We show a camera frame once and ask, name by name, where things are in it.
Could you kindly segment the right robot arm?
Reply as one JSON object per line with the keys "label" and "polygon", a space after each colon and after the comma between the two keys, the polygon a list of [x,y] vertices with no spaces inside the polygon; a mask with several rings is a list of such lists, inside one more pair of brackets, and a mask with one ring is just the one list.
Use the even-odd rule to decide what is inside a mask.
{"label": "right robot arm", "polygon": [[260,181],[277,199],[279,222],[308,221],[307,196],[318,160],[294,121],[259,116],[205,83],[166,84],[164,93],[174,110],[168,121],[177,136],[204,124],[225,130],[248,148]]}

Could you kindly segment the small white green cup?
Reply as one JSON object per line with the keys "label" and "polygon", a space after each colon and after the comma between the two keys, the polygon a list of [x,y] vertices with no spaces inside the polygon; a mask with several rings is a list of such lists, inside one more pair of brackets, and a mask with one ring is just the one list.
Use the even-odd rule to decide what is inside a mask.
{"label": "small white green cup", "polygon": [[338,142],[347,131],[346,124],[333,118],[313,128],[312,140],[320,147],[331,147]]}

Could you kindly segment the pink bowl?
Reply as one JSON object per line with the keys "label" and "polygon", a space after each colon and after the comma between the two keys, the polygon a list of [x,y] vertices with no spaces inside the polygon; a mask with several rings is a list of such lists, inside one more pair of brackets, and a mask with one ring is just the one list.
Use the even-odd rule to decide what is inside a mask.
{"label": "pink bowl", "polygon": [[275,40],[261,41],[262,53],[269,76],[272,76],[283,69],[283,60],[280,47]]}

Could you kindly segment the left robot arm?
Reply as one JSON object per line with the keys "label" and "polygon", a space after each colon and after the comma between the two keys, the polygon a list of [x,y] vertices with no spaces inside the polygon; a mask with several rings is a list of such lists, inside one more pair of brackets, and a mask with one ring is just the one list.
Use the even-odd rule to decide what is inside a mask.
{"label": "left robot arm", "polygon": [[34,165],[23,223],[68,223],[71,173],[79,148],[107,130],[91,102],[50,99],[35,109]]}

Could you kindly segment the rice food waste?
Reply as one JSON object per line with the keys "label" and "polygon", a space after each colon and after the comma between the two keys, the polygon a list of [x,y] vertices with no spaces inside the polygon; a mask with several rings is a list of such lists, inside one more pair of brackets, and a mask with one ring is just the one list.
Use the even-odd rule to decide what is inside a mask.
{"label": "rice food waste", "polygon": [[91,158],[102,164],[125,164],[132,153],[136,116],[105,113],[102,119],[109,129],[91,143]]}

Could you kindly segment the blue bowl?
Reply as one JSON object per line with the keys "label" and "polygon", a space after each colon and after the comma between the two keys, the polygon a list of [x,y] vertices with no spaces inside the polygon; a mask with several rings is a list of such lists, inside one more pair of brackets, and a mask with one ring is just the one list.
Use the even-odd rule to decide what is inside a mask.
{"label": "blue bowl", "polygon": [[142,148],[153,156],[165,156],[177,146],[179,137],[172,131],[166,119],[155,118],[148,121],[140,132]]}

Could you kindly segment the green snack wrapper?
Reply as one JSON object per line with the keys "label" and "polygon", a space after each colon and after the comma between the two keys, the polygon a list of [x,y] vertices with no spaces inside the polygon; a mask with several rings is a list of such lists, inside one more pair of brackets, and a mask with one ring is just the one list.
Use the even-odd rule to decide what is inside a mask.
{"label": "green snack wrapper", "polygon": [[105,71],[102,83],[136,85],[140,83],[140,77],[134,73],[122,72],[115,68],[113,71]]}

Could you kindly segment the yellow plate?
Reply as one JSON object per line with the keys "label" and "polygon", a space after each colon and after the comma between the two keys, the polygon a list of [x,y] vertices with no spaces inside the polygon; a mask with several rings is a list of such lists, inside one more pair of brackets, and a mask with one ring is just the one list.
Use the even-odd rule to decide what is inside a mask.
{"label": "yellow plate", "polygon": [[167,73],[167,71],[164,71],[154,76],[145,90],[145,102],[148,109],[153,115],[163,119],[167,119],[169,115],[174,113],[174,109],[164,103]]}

Work task - From the line containing "Could you kindly segment the green" down to the line containing "Could you kindly segment the yellow plate?" in the material above, reproduce every line exactly, including the two end lines.

Expected answer -
Could you kindly segment the green snack wrapper?
Reply as one JSON object per line with the keys "label" and "polygon", a space after each colon and after the comma between the two keys, the polygon a list of [x,y] vertices with no spaces inside the polygon; a mask with several rings is a list of such lists, inside one more pair of brackets, and a mask with one ring is just the one list.
Use the even-odd rule to decide what is inside a mask.
{"label": "green snack wrapper", "polygon": [[105,71],[102,83],[136,85],[140,83],[140,77],[134,73],[122,72],[115,68],[113,71]]}

Could you kindly segment the yellow plate?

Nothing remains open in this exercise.